VistaTEC - Work Packet 3 - Localization Quality Assurance Showcase

VistaTEC is developing applications and integrations to its existing systems to enable linguistic reviewers to collect relevant metadata from LT-Web marked content as it moves through the language review workflow and storing, processing, integrating, displaying and modifying it to support Localisation Managers running Language Quality Review Programmes.

Quality Metadata

VistaTEC’s main area of interest within ITS 2.0 relates to the two localization quality data categories: locQualityIssue and locQualitySummary. locQualityIssue is a somewhat complex data category as it encodes several types of data which can be applied in multiple instances to the same document elements. The desire for interoperability within the data values is also high.
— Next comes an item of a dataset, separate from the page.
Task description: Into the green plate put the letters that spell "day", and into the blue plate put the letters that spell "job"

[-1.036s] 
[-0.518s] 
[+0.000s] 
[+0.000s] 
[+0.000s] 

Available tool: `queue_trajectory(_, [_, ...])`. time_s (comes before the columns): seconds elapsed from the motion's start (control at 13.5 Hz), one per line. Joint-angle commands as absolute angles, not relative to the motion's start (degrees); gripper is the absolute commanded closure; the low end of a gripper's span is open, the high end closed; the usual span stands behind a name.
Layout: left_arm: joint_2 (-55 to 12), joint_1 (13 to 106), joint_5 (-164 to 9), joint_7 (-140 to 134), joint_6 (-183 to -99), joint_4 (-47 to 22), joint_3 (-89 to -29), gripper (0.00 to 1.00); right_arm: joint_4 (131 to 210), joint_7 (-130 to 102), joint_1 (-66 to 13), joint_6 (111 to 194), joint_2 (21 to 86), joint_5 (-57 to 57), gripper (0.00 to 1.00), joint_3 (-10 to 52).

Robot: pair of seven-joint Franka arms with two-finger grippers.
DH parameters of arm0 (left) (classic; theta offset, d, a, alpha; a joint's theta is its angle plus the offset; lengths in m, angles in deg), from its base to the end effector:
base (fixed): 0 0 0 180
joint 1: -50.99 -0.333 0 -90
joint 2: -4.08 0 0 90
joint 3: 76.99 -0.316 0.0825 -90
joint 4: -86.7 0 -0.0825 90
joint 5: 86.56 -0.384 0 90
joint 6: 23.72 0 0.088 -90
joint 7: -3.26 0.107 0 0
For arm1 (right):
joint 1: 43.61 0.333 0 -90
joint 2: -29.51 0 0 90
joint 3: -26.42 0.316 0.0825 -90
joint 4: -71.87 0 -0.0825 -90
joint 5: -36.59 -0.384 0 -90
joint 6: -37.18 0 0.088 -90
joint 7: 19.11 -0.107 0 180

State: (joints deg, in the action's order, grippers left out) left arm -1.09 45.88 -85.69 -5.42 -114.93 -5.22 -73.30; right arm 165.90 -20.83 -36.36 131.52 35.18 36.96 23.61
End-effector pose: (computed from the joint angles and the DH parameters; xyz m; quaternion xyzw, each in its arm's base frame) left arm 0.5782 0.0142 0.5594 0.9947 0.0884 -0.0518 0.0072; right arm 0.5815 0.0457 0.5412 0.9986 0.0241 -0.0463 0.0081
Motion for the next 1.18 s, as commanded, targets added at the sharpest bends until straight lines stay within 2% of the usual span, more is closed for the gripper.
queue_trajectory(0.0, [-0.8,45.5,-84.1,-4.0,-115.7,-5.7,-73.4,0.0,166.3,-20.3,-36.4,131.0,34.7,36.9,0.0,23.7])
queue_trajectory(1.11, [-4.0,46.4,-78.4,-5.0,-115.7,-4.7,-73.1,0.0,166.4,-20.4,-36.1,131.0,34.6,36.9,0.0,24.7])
Work on these data categories produced a comprehensive list of data attributes, recommended values and methods for local, global and stand-off markup.

Presentations

Presented browser based prototype vision for Reviewer’s Workbench at FEISGILLT in Seattle in October 2012. Presentation outlined the current challenges for reviewers with multiple files, double-entry of data and awkward nature of data capture. The demonstration of the prototype showed how the process could be refined with in-browser identification, classification and capture of errors using client-side code to alter the HTML DOM and embed information pertaining to errors as ITS 2.0 metadata.

Implementation

Table 1: Milestones and progress

MilestoneStatus
ITS 2.0 Test SuiteIn Progress and on schedule.
Reviewer’s Workbench
(Desktop application for capturing reviewer feedback as ITS metadata and rendering existing relevant metadata as visual queues for reviewers.)Browser based prototype coded and demonstrated at Prague.
Java application not started.
REST API to receive requests from Reviewer’s Workbench and Web Language Quality DashboardNot started. Planned start January 2013.
Creation of triple store for storage of Provenance and conversion of data to RDF.Prototype coded and demonstrated in Prague. Planned start January 2013.
Conversion routines to convert ITS metadata to triplestore RDF data.Not started. Planned start January 2013.
Business Intelligence queries against triple storeNot started. Planned start January 2013.
Decision Support reportsNot started. Planned start date February 2013.
Extension of Business Intelligence Dashboard
(Charts and Graphical Key Performance Indicators.)Not started. Planned start date March 2013.